- Information shown:
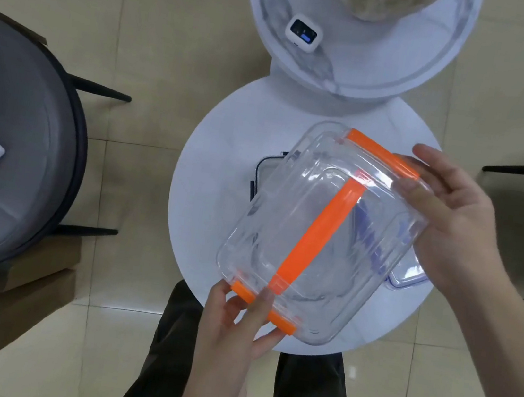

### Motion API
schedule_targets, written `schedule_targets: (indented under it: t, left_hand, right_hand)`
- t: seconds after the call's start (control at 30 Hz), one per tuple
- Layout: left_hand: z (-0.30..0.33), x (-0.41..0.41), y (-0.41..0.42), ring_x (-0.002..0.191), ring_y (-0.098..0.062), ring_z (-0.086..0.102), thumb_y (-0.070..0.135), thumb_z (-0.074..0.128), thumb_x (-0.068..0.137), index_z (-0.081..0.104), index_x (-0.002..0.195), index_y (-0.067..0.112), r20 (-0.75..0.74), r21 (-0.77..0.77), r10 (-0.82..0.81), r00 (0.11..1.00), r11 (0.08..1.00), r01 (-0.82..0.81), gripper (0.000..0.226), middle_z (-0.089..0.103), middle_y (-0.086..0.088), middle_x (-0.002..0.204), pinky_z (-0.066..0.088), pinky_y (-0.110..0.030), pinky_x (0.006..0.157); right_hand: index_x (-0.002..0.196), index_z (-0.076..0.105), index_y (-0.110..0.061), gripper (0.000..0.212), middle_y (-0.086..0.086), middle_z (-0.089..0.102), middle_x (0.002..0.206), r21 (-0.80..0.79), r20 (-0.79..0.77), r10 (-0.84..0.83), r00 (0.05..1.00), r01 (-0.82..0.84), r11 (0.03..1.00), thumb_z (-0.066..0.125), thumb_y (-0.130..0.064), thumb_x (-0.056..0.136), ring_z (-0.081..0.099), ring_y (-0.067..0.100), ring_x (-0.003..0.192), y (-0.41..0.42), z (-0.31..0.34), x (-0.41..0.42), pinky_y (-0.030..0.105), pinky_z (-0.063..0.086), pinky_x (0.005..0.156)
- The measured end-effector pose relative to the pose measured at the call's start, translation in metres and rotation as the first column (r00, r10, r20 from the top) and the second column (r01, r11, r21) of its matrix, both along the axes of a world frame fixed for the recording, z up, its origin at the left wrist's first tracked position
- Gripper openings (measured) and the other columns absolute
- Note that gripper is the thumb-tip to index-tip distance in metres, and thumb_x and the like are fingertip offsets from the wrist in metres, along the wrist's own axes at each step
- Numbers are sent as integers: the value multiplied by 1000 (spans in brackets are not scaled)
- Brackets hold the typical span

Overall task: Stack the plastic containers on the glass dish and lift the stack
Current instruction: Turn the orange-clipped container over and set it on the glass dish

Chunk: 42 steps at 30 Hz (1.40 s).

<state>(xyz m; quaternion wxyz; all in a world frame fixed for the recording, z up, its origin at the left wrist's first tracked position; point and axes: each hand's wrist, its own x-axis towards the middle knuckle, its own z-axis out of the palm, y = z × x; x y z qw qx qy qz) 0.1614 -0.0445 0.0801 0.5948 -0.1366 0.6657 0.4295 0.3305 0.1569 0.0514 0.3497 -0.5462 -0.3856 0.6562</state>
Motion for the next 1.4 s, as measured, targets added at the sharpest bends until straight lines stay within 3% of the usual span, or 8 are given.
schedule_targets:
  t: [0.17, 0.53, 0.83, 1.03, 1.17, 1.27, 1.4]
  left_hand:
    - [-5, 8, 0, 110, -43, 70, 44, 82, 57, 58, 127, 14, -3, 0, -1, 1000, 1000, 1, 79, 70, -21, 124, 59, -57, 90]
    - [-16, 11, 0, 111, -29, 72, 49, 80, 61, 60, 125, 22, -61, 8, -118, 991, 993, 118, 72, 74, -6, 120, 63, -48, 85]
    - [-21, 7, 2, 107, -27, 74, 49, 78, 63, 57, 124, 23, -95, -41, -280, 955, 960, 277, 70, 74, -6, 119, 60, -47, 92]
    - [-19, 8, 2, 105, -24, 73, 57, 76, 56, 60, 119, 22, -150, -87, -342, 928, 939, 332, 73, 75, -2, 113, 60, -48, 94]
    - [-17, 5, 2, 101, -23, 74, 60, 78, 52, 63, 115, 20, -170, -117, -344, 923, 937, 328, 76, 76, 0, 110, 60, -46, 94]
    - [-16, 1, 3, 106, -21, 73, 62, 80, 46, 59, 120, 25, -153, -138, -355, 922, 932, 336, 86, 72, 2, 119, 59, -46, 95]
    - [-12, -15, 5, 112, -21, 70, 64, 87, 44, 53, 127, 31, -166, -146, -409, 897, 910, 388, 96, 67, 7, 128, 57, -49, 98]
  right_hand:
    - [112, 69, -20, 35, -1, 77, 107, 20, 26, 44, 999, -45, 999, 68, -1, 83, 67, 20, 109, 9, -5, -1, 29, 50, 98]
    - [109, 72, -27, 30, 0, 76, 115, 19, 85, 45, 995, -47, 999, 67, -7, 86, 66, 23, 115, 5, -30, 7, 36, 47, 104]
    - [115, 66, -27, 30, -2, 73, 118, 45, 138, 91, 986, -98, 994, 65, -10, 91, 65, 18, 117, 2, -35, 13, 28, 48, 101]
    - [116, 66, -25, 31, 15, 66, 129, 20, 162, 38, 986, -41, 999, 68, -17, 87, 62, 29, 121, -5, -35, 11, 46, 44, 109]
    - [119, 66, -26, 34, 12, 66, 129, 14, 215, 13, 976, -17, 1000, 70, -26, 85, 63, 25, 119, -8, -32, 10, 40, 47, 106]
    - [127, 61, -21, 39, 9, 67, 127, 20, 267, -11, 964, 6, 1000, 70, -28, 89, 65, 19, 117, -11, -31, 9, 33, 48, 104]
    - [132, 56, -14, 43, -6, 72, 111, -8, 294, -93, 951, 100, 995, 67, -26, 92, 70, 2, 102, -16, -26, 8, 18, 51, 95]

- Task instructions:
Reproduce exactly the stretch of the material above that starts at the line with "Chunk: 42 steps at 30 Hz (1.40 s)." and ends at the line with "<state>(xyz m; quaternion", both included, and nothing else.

- Response area:
Chunk: 42 steps at 30 Hz (1.40 s).

<state>(xyz m; quaternion wxyz; all in a world frame fixed for the recording, z up, its origin at the left wrist's first tracked position; point and axes: each hand's wrist, its own x-axis towards the middle knuckle, its own z-axis out of the palm, y = z × x; x y z qw qx qy qz) 0.1614 -0.0445 0.0801 0.5948 -0.1366 0.6657 0.4295 0.3305 0.1569 0.0514 0.3497 -0.5462 -0.3856 0.6562</state>

There is nothing else to add to the answer.